Dass SEM ein probates Mittel ist, um Produkte, Marken und Dienstleistungen zu bewerben, dürfte hinlänglich bekannt sein. Wie SEM zielgerichtet auch im politischen Walkampf eingesetzt werden kann, zeigt der amerikanischen Präsidentschaftswahlkampf. Im Rahmen der Vorentscheidung um einen Präsidentschaftskandidaten der Republikaner werben die Kandidaten mit SEM-Anzeigen.

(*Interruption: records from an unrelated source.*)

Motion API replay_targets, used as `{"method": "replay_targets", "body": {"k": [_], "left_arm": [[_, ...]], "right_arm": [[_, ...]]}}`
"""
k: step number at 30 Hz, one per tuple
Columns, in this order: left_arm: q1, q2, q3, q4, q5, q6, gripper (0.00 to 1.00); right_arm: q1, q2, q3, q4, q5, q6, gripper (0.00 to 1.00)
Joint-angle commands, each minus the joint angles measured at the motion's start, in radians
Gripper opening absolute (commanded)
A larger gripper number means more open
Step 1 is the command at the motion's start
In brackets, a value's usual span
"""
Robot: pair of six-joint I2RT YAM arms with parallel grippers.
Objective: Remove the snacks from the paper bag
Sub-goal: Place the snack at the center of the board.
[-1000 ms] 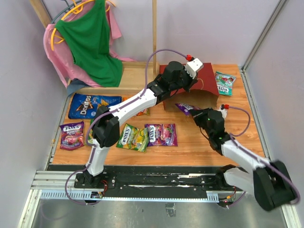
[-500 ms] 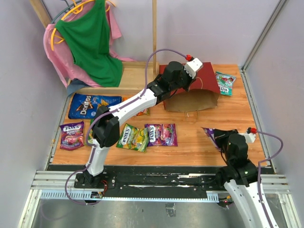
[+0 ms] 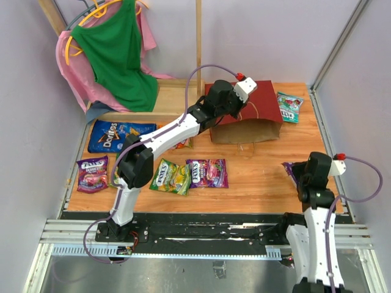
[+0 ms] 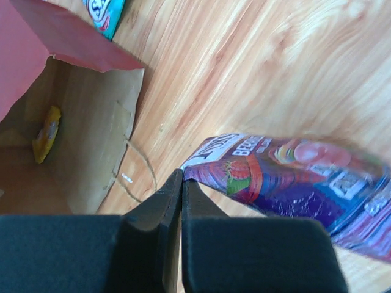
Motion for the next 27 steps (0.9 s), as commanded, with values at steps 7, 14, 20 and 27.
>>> {"method": "replay_targets", "body": {"k": [7,14,20,27], "left_arm": [[0.015,-0.03,0.003,0.001,0.038,0.028,0.0],[0.016,0.003,0.014,0.007,0.065,0.015,0.01],[0.016,0.019,0.035,-0.002,0.116,-0.015,0.01],[0.016,0.016,0.045,-0.011,0.126,-0.024,0.01]], "right_arm": [[-0.317,0.319,0.092,0.318,-0.281,0.062,0.0],[-0.31,0.313,0.018,0.333,-0.211,0.015,0.01],[-0.244,0.326,-0.123,0.412,-0.216,0.056,0.01],[-0.105,0.358,-0.154,0.475,-0.183,0.127,0.01]]}}
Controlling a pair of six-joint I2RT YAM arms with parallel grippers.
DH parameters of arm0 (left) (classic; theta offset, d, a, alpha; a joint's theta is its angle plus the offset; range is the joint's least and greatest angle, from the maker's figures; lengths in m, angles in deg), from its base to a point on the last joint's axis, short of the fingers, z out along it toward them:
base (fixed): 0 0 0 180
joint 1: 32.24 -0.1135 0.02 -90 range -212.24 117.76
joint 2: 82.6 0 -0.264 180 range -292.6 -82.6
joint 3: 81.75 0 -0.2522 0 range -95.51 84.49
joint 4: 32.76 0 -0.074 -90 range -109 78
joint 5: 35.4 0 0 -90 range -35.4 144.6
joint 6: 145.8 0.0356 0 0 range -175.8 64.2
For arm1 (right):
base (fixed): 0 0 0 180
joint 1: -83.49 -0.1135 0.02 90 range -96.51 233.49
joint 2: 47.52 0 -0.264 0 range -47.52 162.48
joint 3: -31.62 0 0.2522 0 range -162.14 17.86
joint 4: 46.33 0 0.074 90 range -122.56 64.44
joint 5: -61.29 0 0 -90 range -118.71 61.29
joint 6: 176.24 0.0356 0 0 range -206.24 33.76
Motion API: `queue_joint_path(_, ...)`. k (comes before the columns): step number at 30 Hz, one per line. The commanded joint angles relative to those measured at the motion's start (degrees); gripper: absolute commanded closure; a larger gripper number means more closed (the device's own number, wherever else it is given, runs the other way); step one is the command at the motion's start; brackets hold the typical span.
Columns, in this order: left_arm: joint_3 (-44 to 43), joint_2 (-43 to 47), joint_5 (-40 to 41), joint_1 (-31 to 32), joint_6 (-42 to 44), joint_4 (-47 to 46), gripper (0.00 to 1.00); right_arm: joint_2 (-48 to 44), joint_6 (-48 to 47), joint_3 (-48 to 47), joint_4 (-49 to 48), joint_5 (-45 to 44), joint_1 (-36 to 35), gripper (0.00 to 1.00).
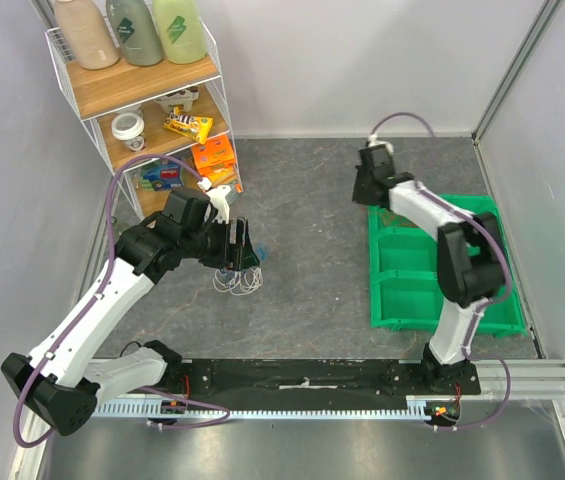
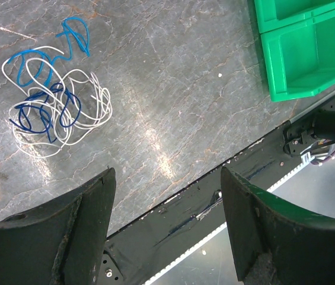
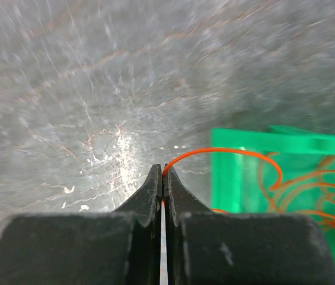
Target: Untangle the cables
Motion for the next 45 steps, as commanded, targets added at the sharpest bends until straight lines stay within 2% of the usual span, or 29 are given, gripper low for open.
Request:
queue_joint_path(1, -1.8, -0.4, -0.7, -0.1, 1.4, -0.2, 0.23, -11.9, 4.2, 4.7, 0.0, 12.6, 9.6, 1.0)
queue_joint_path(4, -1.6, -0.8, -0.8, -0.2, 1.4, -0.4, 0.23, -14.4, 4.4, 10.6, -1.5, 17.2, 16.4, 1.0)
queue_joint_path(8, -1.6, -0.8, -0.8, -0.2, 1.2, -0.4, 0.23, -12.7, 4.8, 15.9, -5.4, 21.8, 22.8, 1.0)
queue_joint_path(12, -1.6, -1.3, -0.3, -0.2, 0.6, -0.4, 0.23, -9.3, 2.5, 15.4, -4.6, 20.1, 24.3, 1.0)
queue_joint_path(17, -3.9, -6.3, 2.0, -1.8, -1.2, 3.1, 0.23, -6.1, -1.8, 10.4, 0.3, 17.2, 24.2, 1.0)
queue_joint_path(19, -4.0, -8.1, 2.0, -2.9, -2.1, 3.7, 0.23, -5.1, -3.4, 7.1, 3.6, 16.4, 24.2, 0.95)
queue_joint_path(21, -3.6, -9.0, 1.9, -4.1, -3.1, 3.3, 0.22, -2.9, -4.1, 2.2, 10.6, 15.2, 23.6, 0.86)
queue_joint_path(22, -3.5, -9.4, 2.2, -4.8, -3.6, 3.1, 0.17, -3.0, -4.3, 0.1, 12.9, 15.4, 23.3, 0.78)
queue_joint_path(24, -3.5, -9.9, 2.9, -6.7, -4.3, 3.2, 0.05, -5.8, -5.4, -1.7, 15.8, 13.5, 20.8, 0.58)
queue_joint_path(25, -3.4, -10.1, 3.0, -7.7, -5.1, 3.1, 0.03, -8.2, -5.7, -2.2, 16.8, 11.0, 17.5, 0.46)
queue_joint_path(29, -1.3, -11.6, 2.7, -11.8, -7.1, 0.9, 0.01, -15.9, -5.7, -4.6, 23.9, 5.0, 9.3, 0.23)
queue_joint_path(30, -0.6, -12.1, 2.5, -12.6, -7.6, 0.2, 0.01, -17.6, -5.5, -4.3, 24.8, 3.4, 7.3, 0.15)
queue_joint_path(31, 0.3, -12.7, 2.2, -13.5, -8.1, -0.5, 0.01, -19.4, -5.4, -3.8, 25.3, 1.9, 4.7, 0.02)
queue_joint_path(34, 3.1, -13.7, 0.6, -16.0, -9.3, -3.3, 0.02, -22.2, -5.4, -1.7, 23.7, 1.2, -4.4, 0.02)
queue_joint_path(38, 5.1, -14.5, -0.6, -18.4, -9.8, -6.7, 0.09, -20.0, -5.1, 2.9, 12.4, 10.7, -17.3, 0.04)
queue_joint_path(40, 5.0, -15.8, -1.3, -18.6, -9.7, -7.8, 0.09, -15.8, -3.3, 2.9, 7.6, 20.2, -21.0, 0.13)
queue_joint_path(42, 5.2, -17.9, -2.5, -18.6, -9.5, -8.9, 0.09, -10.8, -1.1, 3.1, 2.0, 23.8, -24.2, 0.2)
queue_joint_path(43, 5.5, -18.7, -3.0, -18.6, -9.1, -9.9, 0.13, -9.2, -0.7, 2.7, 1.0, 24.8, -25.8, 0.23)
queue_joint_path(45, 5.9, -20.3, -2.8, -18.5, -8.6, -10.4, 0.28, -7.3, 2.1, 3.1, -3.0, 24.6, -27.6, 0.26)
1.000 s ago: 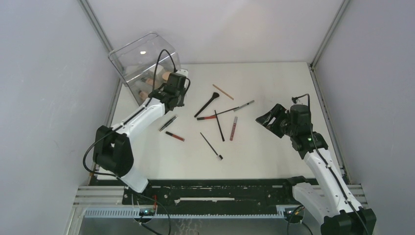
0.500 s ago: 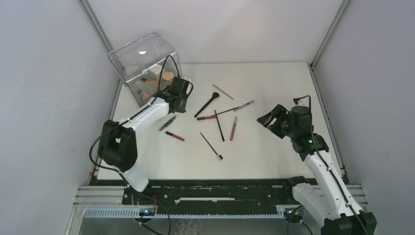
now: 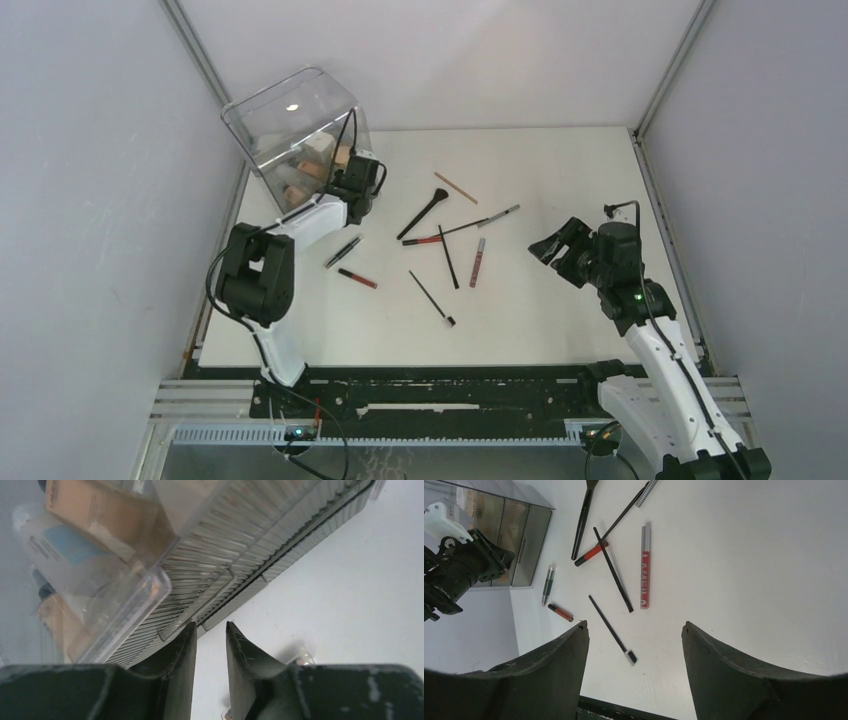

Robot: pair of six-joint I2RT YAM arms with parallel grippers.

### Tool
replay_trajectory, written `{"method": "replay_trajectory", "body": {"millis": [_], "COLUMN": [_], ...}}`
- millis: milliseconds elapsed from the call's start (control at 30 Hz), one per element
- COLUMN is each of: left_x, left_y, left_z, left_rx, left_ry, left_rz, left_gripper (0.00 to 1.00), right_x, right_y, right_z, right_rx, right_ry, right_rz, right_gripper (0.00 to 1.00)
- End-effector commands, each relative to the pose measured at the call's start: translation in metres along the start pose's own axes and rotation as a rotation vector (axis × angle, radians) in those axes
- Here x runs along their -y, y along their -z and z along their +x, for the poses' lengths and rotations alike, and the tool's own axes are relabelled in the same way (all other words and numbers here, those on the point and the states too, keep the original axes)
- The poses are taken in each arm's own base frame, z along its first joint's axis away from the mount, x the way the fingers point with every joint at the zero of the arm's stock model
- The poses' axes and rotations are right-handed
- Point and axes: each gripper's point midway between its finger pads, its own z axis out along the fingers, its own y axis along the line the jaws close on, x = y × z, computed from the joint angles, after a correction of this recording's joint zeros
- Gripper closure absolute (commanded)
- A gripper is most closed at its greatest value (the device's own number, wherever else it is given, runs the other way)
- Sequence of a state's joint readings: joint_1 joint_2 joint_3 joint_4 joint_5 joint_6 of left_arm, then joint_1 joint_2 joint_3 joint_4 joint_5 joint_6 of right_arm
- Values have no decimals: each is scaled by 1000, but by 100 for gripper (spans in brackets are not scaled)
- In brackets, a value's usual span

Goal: Organize the makeup
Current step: Close the drawer in the storage box.

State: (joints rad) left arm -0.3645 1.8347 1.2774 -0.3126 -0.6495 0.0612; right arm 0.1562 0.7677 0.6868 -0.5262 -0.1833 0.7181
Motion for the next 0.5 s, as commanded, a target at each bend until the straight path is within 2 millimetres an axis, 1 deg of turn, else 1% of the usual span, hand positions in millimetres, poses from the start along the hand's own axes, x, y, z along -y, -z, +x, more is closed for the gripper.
{"method": "replay_trajectory", "body": {"millis": [0,67,133,167,300,333,400,467], "left_x": [-29,-29,-25,-21,-16,-14,-13,-5], "left_y": [16,21,32,39,79,88,100,103], "left_z": [-58,-62,-64,-64,-68,-68,-64,-54], "left_rx": [170,168,173,178,241,255,269,246], "left_ry": [39,32,41,48,131,158,234,273], "left_rz": [-52,-26,35,71,200,234,276,318], "left_gripper": [67,67,67,67,67,67,65,61], "right_x": [5,6,5,5,4,3,3,3], "right_y": [7,8,7,7,4,3,1,-2], "right_z": [-7,-6,-6,-5,-5,-5,-4,-4], "right_rx": [49,46,43,42,39,39,32,26], "right_ry": [19,20,21,19,11,9,6,6], "right_rz": [21,24,21,20,10,7,2,0], "right_gripper": [24,24,24,24,25,25,25,25]}}
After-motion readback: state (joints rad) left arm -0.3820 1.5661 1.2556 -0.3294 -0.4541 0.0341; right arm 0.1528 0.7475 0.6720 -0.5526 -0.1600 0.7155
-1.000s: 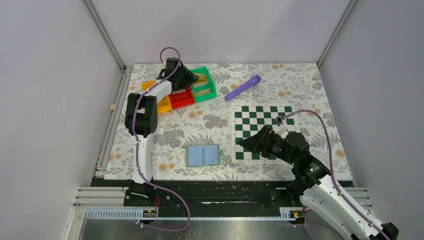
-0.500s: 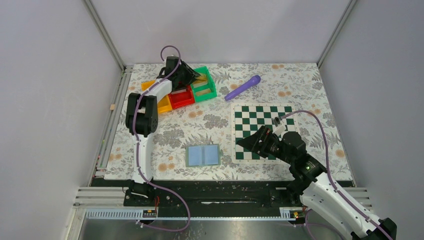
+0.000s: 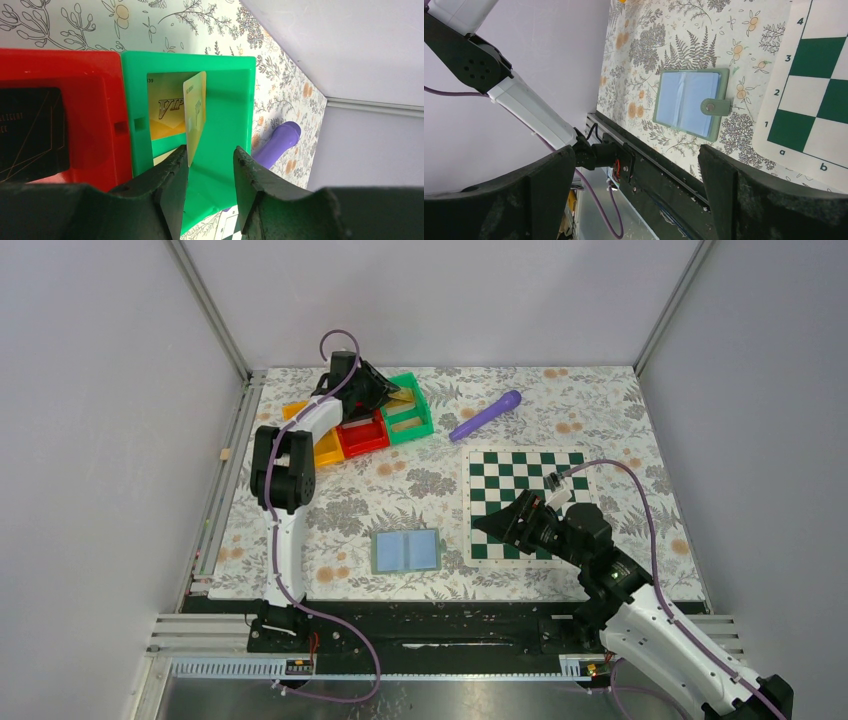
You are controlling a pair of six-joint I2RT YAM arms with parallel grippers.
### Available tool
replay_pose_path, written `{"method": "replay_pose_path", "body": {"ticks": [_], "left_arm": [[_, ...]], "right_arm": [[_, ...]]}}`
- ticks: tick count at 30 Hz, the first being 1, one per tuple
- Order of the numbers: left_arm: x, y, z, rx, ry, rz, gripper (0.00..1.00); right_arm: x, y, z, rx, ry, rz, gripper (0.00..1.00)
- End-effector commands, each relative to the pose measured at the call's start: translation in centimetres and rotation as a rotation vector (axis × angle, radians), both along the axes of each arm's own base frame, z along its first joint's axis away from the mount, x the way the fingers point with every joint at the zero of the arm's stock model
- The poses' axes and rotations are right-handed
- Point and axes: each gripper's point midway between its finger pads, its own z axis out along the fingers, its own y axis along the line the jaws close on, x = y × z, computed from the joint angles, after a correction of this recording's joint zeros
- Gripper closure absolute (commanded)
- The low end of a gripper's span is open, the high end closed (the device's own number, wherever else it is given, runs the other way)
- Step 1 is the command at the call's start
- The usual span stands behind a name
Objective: Take the credit cards out of the card holder
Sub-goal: Place the credit card in the storage box.
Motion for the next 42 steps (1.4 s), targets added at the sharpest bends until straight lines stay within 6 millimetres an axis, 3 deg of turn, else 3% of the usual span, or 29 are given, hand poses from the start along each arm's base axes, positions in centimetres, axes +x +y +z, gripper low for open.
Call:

Das Branding des eigenen Namens steht dabei im Vordergrund.
Der Kandidat der Republikaner Mitt Romney bläst bereits zum Angriff auf den derzeitigen Präsidenten Obama. Interessant ist auch, dass gezielt um Spendengelder für den Wahlkampf geworben wird, wie der Call to Action “Donate to help…”belegt. Es bleibt abzuwarten, ob auch hierzulande im Wahlkampf 2013 die Kandidaten auf SEM-Anzeigen zurückgreifen werden. Wer derzeit nach “Angela Merkel” googelt erhält nur eine Anzeige von abgeordnetenwatch.de
Laut Google Keyword Tool liegt das Suchvolumen für den Suchbegriff “Angela Merkel” bei 74.000 Suchanfragen (lokal und exaxt eingebucht). Je näher wir dem deutschen Wahlkampf kommen, umso stärker dürfte das Suchvolumen werden.